Interestingly, the interim futility analysis, which included the first 225 randomized infants, suggested that both rh-insulin dosages were unlikely to reach significant efficacy. However, the final analysis, incorporating all randomized preterm infants, revealed statistically significant effects for both rh-insulin dosages. This discrepancy highlights the importance of setting appropriate stopping thresholds in future trials to prevent premature termination of effective interventions.

Regarding dosing, the study indicated that only the high-dose rh-insulin significantly reduced the time to achieve FEF and the duration of parenteral nutrition. This suggests that high-dose rh-insulin may be preferable for routine clinical practice. Nevertheless, further research is required to confirm these findings and explore potential long-term benefits, such as improved neurodevelopmental outcomes.

Safety Profile of Enteral rh-Insulin

One crucial aspect of the study was its focus on safety. Approximately 16% of the participants experienced one or more serious adverse events (SAEs), consistent with the expected rate in preterm infants of the specified GA range. Importantly, these SAEs were not attributed to enteral rh-insulin treatment. Furthermore, none of the infants developed insulin antibodies. Additionally, the number of hypoglycemic events was similar between the active-treatment groups and the placebo group, suggesting that enteral rh-insulin is not absorbed into the systemic circulation, despite its supraphysiological concentration in milk.

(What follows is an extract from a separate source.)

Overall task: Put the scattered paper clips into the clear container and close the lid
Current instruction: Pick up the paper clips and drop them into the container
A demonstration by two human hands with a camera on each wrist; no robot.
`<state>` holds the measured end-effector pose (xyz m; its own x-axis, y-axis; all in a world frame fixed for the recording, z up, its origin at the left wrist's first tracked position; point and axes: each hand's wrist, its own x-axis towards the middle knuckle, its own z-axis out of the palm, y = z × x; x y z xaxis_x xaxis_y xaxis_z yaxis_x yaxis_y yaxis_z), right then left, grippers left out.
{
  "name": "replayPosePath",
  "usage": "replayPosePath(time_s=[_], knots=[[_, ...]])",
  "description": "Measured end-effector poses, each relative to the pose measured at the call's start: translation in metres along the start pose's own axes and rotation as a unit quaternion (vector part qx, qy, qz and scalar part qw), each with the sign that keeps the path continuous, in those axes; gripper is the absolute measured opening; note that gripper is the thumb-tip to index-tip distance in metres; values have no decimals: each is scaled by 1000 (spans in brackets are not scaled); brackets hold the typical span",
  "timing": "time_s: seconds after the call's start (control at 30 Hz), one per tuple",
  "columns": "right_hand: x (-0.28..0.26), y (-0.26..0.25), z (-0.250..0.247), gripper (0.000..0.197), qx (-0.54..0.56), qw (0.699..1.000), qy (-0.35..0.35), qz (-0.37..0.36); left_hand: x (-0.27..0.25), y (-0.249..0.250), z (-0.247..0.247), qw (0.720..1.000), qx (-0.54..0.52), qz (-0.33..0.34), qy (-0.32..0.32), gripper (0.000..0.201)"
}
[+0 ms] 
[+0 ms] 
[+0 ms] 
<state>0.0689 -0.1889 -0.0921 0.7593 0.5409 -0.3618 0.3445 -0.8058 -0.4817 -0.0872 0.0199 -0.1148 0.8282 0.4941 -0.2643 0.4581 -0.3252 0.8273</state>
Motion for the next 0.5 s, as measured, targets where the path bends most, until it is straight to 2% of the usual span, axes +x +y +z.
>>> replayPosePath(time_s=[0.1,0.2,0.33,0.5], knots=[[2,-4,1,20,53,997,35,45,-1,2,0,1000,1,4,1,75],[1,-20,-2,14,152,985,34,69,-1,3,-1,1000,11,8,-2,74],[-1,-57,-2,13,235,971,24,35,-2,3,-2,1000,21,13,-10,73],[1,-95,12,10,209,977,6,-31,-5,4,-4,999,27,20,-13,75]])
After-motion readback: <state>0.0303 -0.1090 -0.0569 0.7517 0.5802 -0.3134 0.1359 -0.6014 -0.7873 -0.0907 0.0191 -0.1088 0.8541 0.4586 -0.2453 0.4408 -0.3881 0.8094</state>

The results of this double-blind, placebo-controlled, randomized clinical trial suggest that enteral administration of rh-insulin is a safe and effective strategy for reducing the time required to achieve FEF in preterm infants with a GA of 26 to 32 weeks. The study’s findings highlight the potential role of insulin in promoting intestinal maturation, but further research is needed to validate the dosing regimen and investigate long-term benefits. Additionally, this study emphasizes the importance of setting appropriate stopping thresholds in clinical trials to avoid premature termination of effective interventions.